Home > mailing lists
Re: [HACKERS] WIP: Aggregation push-down - Mailing list pgsql-hackers

From	Antonin Houska
Subject	Re: [HACKERS] WIP: Aggregation push-down
Date	January 16, 2020 15:25:50
Msg-id	72558.1579188350@antos Whole thread
In response to	Re: [HACKERS] WIP: Aggregation push-down (Tomas Vondra <tomas.vondra@2ndquadrant.com>)
Responses	Re: WIP: Aggregation push-down Re: [HACKERS] WIP: Aggregation push-down
List	pgsql-hackers
Tree view
Tomas Vondra <tomas.vondra@2ndquadrant.com> wrote:

> Hi,
> 
> I've been looking at the last version (v14) of this patch series,
> submitted way back in July and unfortunately quiet since then. Antonin
> is probably right one of the reasons for the lack of reviews is that it
> requires interest/experience with planner.
> 
> Initially it was also a bit hard to understand what are the benefits
> (and the patch shifted a bit), which is now mostly addressed by the
> README in the last patch. The trouble is that's hidden in the patch and
> so not immediately obvious to people considering reviewing it :-( Tom
> posted a nice summary in November 2018, but it was perhaps focused on
> the internals.
> 
> So my first suggestion it to write a short summary with example how it
> affects practical queries (plan change, speedup) etc.

I think README plus regression test output should be enough for someone who is
about to review patch as complex as this.

> My second suggestion is to have meaningful commit messages for each part
> of the patch series, explaining why we need that particular part. It
> might have been explained somewhere in the thread, but as a reviewer I
> really don't want to reverse-engineer the whole thread.

ok, done.

> Now, regarding individual parts of the patch:
> 
> 
> 1) v14-0001-Introduce-RelInfoList-structure.patch
> -------------------------------------------------
> 
> - I'm not entirely sure why we need this change. We had the list+hash
>   before, so I assume we do this because we need the output functions?

I believe that this is what Tom proposed in [1], see "Maybe an appropriate
preliminary patch is to refactor the support code ..." near the end of that
message.

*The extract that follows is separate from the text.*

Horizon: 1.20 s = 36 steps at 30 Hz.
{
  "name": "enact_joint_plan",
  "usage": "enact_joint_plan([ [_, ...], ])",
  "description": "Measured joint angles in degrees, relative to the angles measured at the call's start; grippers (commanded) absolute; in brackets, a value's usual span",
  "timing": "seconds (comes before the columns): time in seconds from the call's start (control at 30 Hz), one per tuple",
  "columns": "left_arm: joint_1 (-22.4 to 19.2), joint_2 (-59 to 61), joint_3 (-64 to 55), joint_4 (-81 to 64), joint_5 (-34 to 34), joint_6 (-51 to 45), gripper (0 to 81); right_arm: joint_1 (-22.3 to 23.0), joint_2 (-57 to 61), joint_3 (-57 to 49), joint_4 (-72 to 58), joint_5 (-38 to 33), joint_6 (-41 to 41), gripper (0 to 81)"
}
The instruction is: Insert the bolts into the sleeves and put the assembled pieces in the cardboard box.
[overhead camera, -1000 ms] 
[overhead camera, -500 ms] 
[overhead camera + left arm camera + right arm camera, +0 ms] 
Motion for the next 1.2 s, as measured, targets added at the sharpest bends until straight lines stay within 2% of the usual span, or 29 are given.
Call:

The point is that now we need two lists: one for "plain" relations
and one for grouped ones.

> - The RelInfoList naming is pretty confusing, because it's actually not
>   a list but a combination of list+hash. And the embedded list is called
>   items, to make it yet a bit more confusing. I suggest we call this
>   just RelInfo or RelInfoLookup or something else not including List.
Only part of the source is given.